About this exercise:
Once you find the line with "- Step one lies" in the data that follows, repeat it and every line after it exactly, through the line with "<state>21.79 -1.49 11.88".

*** Given data Section Begins ***

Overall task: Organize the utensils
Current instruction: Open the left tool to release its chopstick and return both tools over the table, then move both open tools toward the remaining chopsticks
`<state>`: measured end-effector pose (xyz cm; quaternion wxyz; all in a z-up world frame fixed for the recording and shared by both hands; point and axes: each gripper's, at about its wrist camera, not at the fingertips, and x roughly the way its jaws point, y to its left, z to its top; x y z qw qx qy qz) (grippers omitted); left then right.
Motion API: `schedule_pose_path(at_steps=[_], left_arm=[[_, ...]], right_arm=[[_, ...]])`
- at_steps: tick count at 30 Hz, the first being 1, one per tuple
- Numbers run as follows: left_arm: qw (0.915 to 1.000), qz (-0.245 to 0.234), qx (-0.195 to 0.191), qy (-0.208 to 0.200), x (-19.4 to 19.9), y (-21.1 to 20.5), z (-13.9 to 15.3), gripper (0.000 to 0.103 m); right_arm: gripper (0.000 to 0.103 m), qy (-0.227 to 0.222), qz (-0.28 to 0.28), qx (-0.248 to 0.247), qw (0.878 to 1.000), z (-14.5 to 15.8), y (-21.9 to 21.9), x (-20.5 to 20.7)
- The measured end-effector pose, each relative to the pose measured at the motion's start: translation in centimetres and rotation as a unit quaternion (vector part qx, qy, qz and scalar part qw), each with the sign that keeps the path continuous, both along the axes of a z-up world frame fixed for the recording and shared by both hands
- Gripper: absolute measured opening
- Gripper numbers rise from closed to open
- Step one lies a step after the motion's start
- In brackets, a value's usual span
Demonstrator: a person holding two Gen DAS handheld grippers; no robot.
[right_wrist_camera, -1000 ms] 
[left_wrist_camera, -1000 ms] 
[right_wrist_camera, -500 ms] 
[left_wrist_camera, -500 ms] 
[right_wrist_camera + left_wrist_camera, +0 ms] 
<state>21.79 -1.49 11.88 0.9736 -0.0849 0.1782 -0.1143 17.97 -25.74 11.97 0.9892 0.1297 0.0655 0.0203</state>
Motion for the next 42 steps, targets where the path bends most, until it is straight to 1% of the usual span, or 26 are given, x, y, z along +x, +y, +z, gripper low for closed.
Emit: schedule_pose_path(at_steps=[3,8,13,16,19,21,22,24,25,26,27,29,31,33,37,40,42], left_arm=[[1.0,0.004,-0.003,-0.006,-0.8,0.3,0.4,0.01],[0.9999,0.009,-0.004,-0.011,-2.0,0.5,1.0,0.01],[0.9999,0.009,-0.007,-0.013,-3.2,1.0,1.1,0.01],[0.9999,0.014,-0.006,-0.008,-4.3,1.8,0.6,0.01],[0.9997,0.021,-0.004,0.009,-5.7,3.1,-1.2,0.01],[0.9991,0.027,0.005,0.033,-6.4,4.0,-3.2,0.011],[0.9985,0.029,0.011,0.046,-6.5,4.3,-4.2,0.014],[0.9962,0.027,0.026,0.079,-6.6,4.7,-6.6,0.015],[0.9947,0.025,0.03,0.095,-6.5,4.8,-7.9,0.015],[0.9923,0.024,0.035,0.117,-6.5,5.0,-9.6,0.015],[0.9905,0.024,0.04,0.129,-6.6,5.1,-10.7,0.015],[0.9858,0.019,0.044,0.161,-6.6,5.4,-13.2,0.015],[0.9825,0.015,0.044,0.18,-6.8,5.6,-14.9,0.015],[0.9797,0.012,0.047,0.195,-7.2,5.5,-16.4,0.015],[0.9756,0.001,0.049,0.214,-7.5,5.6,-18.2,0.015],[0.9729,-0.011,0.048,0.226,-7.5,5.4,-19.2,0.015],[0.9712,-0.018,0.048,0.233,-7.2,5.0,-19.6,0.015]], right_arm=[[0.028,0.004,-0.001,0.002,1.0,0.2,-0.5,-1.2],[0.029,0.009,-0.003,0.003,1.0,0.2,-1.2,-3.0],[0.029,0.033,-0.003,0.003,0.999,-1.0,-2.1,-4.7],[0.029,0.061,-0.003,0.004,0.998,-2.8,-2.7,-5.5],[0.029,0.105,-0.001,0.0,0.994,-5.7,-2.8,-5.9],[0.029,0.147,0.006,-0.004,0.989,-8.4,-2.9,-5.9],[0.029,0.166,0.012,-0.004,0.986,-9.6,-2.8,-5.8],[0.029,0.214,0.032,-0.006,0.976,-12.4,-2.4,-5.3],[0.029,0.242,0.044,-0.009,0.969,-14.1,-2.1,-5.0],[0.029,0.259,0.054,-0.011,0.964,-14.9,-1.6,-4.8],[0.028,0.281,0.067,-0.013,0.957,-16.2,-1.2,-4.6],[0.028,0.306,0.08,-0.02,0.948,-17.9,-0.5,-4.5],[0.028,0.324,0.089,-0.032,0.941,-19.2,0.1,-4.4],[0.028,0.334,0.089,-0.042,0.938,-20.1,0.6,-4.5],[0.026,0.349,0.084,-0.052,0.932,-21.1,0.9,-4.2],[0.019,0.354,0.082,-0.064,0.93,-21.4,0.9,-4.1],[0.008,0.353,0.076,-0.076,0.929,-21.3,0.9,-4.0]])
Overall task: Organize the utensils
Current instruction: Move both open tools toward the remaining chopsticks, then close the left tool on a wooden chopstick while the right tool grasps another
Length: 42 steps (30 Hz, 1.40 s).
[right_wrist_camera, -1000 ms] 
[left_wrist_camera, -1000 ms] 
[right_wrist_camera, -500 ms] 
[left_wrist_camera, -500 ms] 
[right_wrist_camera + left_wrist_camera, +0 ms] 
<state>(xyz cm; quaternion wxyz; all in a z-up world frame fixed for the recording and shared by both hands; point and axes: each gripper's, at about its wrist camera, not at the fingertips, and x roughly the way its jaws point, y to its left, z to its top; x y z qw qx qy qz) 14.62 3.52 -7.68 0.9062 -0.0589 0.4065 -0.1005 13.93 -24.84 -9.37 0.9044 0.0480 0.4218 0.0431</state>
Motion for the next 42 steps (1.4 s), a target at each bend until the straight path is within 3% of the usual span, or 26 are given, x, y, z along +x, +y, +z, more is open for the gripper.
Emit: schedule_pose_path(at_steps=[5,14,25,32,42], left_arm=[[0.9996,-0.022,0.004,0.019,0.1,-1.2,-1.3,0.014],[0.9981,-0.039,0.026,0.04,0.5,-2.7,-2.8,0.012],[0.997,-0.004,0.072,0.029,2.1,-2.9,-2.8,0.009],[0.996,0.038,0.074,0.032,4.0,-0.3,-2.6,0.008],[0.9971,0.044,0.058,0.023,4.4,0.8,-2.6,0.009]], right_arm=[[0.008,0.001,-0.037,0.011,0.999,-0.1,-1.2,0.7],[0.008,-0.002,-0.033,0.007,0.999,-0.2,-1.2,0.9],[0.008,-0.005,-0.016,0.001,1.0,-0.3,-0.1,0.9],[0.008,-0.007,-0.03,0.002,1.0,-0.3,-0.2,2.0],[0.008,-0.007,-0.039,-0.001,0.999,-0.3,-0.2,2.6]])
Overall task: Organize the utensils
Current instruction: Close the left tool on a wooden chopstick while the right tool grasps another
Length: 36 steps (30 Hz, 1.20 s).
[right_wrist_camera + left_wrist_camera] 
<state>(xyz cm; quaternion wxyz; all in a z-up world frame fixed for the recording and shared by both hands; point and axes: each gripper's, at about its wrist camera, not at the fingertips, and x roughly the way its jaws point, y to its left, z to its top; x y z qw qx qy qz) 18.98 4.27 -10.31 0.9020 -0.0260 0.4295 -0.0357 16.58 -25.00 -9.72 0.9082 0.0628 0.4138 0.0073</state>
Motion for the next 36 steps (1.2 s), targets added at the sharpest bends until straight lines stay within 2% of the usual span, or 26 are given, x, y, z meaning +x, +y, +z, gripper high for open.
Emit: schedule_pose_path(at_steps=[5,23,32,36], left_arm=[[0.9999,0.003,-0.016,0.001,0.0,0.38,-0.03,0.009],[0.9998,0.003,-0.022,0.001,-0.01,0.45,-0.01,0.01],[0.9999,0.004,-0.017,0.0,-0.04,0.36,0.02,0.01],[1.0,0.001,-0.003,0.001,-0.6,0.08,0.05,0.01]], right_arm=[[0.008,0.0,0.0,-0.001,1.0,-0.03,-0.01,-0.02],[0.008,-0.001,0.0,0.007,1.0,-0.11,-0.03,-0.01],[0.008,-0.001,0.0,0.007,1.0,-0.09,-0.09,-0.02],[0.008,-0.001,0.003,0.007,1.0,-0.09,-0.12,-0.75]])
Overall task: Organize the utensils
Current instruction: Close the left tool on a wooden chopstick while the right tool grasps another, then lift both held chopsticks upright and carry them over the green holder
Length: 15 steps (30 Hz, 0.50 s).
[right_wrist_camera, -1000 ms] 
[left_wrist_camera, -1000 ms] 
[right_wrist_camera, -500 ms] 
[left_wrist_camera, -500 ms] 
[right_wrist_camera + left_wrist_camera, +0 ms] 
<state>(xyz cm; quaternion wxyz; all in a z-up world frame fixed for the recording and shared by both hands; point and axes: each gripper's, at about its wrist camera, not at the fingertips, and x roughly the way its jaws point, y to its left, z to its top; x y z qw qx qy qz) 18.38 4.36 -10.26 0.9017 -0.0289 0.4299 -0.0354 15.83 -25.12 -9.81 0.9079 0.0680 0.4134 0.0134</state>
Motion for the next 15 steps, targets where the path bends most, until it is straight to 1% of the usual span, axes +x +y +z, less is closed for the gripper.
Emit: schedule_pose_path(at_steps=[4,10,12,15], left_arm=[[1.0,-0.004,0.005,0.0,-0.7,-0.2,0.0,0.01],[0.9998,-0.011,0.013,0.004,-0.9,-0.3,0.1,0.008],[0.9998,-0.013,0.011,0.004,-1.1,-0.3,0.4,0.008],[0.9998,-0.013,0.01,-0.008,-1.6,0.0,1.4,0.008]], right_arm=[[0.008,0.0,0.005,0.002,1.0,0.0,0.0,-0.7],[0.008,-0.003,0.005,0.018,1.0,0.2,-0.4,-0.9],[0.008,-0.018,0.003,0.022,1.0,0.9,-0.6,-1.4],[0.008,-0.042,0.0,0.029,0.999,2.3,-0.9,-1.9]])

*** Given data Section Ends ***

Written reply:
- Step one lies a step after the motion's start
- In brackets, a value's usual span
Demonstrator: a person holding two Gen DAS handheld grippers; no robot.
[right_wrist_camera, -1000 ms] 
[left_wrist_camera, -1000 ms] 
[right_wrist_camera, -500 ms] 
[left_wrist_camera, -500 ms] 
[right_wrist_camera + left_wrist_camera, +0 ms] 
<state>21.79 -1.49 11.88 0.9736 -0.0849 0.1782 -0.1143 17.97 -25.74 11.97 0.9892 0.1297 0.0655 0.0203</state>

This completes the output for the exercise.